Another example is Circulos High School in Santa Ana Unified School District, which has an innovative practice called Community Week. Every 6 to 8 weeks, the students nominate and vote on courses they want to take. The school then offers a week of these student-generated courses, sometimes taught by the students themselves. I saw a high school student teaching about the difference between Roth IRAs and traditional IRAs and it was awesome—it was relevant and authentic and meaningful.

Amber: As you look ahead, how do you hope the field will reclaim or reimagine the purpose of public schooling, and what will it take to bring that vision to life?

Katie: Many of these examples and models doing amazing things for young people are still on the fringes, outside of the neighborhood public high school. We need to bring these new and better approaches into our traditional public school systems so that all students can engage in learning they’re excited about. I always think about the Gallup poll that showed engagement decline significantly from 6th grade to 12th grade, with only 30% of students saying they are doing things that they do best, having fun, and doing something meaningful. We can flip that, where 90-100% of young people are doing things that matter to them. To do that, we need to get really honest about what young people need, instead of being beholden to the models adults are familiar with.

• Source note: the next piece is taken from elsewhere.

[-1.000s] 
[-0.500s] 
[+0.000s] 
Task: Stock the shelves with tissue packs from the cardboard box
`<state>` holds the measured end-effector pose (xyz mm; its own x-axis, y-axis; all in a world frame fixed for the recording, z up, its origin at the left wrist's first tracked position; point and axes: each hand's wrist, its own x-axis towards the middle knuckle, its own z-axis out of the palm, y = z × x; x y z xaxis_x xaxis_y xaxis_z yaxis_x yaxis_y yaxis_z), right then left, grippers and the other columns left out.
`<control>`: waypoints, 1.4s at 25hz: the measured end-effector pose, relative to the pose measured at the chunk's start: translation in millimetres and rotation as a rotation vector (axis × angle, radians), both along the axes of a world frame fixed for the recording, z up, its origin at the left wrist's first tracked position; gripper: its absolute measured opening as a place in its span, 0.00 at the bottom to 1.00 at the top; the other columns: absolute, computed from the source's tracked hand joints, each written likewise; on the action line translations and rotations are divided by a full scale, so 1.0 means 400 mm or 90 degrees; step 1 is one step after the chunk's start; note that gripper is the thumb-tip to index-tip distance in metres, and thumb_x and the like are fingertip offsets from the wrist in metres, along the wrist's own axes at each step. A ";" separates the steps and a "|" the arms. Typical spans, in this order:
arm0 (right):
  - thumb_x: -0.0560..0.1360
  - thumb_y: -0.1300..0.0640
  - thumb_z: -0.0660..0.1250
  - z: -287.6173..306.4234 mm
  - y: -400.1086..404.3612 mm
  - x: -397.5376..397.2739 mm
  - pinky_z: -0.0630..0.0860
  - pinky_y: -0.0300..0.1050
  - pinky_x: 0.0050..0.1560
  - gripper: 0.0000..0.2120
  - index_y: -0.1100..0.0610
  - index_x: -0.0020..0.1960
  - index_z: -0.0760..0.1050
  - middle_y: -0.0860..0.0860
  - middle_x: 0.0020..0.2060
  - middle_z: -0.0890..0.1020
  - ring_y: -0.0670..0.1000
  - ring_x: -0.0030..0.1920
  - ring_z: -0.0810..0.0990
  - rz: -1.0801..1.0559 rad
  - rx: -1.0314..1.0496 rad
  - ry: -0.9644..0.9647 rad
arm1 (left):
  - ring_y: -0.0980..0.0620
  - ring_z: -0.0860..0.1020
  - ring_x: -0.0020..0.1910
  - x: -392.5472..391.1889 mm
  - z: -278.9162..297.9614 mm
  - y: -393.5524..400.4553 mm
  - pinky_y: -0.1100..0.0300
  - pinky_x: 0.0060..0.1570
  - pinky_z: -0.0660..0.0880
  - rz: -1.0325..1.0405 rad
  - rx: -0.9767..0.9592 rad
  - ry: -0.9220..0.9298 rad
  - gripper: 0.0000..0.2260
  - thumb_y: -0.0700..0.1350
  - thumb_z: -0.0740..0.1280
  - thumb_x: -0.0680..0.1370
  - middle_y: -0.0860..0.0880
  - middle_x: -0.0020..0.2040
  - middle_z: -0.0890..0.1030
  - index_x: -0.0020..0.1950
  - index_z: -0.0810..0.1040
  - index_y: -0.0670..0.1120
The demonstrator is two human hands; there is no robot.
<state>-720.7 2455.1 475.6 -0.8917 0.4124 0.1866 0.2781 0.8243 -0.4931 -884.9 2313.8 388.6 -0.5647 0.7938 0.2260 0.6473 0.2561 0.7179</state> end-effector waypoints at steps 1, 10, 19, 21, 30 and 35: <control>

Devin: There’s not some organization or entity out there that is going to just resolve these complex challenges and immense opportunities in education. It’s really up to each of us. Margaret Wheatley says that you should keep asking two questions: “Who cares?” and “What’s possible?” When you think about who cares about education and young people, it’s a lot of people. And if you invite them into this conversation about what’s possible, then you see incredible things emerging through that dialogue and dreaming together. I have seen this happen in more and more communities over the past few years. This is a time for us to come together and keep asking that question about what’s possible.